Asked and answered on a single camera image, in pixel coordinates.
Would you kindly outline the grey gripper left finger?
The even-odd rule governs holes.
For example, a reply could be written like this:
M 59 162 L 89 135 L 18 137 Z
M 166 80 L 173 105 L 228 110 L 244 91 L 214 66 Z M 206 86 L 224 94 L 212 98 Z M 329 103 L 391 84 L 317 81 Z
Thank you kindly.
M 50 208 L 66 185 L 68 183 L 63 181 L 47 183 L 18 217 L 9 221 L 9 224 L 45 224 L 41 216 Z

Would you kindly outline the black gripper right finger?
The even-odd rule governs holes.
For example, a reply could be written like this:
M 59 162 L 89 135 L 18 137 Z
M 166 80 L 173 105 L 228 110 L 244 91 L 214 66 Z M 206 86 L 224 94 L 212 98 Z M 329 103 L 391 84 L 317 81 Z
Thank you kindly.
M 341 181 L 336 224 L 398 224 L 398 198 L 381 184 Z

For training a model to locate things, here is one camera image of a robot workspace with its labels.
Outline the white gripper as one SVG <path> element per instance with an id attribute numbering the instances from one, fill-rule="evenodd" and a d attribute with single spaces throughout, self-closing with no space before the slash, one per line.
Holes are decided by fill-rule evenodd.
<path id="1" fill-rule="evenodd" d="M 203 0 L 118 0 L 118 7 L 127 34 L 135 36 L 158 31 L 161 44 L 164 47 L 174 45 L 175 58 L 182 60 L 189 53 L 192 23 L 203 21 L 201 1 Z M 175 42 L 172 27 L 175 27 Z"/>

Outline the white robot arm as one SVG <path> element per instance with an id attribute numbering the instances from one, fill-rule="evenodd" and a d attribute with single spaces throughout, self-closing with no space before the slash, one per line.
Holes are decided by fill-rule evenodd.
————————
**Exercise**
In full and without error, retype the entries above.

**Answer box**
Asked and answered on a single camera image, in pixel coordinates.
Would you kindly outline the grey gripper left finger?
The even-odd rule governs holes.
For example, a reply could be written like this:
M 59 162 L 89 135 L 18 137 Z
M 166 80 L 173 105 L 228 110 L 244 91 L 214 66 Z M 206 86 L 224 94 L 212 98 Z M 329 103 L 391 84 L 317 81 Z
Thank you kindly.
M 50 208 L 66 185 L 68 183 L 63 181 L 47 183 L 18 217 L 9 221 L 9 224 L 45 224 L 41 216 Z

Would you kindly outline the black gripper right finger?
The even-odd rule governs holes.
For example, a reply could be written like this:
M 59 162 L 89 135 L 18 137 Z
M 166 80 L 173 105 L 228 110 L 244 91 L 214 66 Z M 206 86 L 224 94 L 212 98 Z M 329 103 L 391 84 L 317 81 Z
Thank you kindly.
M 341 181 L 336 224 L 398 224 L 398 198 L 381 184 Z

For training a model to locate things, here is one camera image of a robot workspace with its labels.
Outline the white gripper as one SVG <path> element per instance with an id attribute numbering the instances from one, fill-rule="evenodd" and a d attribute with single spaces throughout, self-closing with no space before the slash, one per line.
Holes are decided by fill-rule evenodd.
<path id="1" fill-rule="evenodd" d="M 203 0 L 118 0 L 118 7 L 127 34 L 135 36 L 158 31 L 161 44 L 164 47 L 174 45 L 175 58 L 182 60 L 189 53 L 192 23 L 203 21 L 201 1 Z M 175 42 L 172 27 L 175 27 Z"/>

Outline the white robot arm as one SVG <path> element per instance with an id attribute numbering the instances from one, fill-rule="evenodd" and a d attribute with single spaces throughout, self-closing with no space before the slash, one per line.
Holes are decided by fill-rule evenodd.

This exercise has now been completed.